→ PROVIDED RECORDS
Start of Block

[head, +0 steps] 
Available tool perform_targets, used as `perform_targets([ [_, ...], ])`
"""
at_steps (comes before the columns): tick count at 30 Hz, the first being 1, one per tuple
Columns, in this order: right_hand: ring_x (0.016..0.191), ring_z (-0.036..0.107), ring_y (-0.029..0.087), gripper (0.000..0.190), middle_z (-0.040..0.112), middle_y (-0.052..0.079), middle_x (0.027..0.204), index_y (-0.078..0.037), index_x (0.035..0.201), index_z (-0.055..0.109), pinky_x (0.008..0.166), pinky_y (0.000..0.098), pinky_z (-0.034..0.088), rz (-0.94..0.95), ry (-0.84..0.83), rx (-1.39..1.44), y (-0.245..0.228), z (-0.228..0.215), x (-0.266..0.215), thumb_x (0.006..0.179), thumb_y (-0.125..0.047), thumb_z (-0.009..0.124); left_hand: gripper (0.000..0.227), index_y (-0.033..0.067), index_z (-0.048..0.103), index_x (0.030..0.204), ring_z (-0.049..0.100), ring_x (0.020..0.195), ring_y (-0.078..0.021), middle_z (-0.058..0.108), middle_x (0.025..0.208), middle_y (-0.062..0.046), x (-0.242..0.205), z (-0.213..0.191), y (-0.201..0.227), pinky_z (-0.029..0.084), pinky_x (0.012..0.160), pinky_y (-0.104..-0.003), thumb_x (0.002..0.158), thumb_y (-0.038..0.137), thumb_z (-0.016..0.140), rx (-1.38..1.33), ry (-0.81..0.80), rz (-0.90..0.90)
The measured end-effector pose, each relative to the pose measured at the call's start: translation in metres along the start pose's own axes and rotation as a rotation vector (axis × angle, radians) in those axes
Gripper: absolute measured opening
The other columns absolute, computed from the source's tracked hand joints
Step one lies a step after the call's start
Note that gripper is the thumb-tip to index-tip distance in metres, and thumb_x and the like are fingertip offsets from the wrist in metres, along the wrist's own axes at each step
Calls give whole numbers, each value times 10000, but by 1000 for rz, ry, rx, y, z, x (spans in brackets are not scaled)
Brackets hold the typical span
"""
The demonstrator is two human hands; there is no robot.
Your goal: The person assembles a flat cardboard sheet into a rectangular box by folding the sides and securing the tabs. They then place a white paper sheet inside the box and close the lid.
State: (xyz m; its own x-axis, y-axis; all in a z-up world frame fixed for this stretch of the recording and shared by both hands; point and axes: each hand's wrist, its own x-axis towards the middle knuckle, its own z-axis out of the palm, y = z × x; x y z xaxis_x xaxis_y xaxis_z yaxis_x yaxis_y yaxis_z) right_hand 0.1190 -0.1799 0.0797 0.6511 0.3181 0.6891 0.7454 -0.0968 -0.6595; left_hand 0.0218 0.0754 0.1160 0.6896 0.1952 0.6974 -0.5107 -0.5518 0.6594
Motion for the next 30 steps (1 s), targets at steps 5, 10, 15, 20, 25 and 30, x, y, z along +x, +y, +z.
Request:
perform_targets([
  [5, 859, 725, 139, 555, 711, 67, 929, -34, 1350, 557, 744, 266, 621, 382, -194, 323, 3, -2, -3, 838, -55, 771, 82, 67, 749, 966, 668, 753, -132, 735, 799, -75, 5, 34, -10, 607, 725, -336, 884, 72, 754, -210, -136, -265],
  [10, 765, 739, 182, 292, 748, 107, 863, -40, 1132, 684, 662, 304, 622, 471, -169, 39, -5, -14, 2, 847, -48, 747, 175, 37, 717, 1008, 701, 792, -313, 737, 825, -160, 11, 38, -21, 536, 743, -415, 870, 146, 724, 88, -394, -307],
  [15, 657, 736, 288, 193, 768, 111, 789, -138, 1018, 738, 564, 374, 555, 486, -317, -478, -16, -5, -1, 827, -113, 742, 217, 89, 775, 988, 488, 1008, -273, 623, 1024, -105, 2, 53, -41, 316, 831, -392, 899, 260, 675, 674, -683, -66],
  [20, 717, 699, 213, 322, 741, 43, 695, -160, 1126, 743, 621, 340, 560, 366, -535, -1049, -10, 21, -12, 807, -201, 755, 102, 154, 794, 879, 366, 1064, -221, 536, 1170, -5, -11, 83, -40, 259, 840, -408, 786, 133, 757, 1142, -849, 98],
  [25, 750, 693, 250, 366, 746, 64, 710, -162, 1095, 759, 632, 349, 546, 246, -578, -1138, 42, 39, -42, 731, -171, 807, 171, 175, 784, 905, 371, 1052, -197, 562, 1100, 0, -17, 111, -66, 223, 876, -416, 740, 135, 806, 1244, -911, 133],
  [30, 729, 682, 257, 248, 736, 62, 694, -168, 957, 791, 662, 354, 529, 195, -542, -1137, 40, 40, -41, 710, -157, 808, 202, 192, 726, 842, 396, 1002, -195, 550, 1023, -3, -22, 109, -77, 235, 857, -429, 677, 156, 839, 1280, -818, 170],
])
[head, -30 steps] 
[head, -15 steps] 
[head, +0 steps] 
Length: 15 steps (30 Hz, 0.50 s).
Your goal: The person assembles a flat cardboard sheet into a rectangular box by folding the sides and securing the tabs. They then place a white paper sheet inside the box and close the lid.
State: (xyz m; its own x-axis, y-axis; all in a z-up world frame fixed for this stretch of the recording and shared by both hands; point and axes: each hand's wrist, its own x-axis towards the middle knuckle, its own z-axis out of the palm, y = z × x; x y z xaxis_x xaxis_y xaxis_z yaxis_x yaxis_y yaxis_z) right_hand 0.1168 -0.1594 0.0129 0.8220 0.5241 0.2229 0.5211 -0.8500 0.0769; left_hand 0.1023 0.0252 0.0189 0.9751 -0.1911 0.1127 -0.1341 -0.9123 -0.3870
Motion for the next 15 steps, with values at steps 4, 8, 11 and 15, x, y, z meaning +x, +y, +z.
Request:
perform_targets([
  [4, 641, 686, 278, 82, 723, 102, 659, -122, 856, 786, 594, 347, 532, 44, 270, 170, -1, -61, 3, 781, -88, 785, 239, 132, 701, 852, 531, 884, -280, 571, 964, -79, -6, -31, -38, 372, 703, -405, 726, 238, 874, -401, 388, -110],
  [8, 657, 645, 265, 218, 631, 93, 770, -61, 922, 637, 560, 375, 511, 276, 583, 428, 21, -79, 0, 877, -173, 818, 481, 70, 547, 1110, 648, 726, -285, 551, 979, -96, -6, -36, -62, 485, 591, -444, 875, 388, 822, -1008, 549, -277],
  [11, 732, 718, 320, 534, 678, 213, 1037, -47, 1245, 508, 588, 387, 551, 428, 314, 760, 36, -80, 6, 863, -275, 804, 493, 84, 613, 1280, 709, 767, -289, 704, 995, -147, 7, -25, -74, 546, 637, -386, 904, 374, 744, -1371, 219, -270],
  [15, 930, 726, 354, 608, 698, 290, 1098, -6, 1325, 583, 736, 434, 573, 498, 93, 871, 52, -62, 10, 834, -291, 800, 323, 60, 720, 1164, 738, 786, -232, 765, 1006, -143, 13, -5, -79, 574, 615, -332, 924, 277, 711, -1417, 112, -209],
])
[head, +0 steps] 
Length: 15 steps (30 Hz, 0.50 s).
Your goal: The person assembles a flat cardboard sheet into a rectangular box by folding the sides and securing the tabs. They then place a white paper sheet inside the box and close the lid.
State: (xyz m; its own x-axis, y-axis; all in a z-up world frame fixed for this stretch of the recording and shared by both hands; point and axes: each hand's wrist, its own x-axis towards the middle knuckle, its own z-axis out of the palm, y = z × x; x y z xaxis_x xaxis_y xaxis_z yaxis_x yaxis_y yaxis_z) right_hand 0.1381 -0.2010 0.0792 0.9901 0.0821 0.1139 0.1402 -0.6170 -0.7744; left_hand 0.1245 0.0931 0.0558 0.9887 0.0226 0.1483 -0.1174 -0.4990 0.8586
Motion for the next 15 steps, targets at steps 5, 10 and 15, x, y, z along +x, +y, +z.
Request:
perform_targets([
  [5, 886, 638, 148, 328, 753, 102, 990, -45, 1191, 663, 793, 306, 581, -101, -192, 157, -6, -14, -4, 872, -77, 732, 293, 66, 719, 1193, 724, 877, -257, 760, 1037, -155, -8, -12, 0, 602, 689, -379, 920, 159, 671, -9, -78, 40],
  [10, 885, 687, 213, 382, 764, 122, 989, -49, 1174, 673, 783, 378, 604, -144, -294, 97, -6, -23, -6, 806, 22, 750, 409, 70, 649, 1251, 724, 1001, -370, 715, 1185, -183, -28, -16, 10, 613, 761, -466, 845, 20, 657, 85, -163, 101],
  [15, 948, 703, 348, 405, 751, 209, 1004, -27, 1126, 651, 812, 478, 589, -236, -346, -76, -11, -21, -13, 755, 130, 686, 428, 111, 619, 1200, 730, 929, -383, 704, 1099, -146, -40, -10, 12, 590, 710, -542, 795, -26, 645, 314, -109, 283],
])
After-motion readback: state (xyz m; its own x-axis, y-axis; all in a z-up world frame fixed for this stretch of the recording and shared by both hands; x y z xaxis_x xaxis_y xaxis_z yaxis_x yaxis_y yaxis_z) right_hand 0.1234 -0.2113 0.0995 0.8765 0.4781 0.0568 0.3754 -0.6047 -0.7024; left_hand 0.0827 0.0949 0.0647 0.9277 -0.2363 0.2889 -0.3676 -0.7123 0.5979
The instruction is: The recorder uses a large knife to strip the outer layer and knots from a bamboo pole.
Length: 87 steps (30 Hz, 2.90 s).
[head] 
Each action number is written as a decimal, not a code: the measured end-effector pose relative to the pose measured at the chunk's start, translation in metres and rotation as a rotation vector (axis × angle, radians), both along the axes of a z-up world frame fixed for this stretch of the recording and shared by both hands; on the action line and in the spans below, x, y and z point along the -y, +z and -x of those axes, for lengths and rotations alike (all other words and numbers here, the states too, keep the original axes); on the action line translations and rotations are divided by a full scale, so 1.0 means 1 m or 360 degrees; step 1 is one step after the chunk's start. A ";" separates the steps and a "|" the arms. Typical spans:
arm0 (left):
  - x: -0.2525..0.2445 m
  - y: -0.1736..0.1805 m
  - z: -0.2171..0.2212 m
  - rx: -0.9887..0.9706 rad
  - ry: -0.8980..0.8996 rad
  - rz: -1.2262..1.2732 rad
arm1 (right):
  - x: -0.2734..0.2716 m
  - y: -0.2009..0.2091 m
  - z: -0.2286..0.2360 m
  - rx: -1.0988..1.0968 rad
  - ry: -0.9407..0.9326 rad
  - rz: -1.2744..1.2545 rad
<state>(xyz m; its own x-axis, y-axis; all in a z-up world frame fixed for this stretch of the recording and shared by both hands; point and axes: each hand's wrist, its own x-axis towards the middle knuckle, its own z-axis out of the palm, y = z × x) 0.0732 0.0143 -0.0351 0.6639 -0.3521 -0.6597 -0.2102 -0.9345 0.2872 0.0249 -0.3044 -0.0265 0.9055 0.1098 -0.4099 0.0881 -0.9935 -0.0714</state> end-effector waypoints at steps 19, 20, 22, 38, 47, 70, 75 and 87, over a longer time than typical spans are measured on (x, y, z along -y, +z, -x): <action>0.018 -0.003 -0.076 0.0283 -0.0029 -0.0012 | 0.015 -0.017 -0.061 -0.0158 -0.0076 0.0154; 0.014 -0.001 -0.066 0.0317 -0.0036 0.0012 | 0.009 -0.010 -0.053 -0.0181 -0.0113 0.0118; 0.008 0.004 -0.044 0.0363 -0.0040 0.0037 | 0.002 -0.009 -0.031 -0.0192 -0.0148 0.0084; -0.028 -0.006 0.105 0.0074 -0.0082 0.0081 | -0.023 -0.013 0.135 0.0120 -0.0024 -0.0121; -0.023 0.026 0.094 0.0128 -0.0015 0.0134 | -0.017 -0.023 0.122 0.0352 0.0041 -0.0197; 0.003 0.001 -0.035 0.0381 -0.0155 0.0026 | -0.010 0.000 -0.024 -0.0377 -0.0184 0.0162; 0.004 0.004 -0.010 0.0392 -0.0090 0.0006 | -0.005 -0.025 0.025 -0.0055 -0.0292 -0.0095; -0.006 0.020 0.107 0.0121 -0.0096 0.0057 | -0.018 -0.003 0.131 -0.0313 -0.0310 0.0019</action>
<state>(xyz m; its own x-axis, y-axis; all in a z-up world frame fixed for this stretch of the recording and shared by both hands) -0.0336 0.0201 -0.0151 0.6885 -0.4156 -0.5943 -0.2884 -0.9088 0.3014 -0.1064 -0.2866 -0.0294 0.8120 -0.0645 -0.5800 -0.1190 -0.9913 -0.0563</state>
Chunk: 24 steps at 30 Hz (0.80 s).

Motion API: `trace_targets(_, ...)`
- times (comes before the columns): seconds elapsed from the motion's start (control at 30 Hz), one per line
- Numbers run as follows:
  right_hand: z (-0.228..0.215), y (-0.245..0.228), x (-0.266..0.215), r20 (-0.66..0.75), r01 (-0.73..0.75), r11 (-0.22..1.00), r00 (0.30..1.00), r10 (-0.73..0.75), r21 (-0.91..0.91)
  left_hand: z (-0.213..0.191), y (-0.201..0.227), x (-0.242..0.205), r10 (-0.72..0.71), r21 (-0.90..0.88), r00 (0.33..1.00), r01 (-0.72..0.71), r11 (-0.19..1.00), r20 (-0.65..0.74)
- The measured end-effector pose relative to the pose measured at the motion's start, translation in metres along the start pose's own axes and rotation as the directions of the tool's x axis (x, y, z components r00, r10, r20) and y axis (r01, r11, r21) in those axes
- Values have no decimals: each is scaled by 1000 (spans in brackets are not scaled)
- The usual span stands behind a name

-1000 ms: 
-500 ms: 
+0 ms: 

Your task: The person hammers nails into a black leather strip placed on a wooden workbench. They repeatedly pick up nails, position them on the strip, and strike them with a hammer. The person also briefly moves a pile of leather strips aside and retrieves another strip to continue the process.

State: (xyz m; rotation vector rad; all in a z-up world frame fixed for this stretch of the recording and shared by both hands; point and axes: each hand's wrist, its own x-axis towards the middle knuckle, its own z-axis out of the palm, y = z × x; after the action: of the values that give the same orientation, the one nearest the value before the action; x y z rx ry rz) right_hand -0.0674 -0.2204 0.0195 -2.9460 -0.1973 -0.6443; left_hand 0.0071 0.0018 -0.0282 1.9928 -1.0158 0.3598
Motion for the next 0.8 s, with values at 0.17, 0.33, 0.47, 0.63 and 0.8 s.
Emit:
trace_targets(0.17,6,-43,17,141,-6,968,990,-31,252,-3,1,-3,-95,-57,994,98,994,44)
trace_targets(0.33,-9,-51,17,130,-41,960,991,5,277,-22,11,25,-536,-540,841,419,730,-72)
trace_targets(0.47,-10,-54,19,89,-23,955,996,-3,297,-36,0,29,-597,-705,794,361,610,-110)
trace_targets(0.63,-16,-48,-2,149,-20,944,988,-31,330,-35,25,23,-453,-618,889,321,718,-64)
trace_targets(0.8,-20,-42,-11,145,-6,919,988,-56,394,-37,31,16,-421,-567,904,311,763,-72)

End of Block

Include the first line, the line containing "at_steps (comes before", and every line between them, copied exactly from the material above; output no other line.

→ EXERCISE OUTPUT
[head, +0 steps] 
Available tool perform_targets, used as `perform_targets([ [_, ...], ])`
"""
at_steps (comes before the columns): tick count at 30 Hz, the first being 1, one per tuple

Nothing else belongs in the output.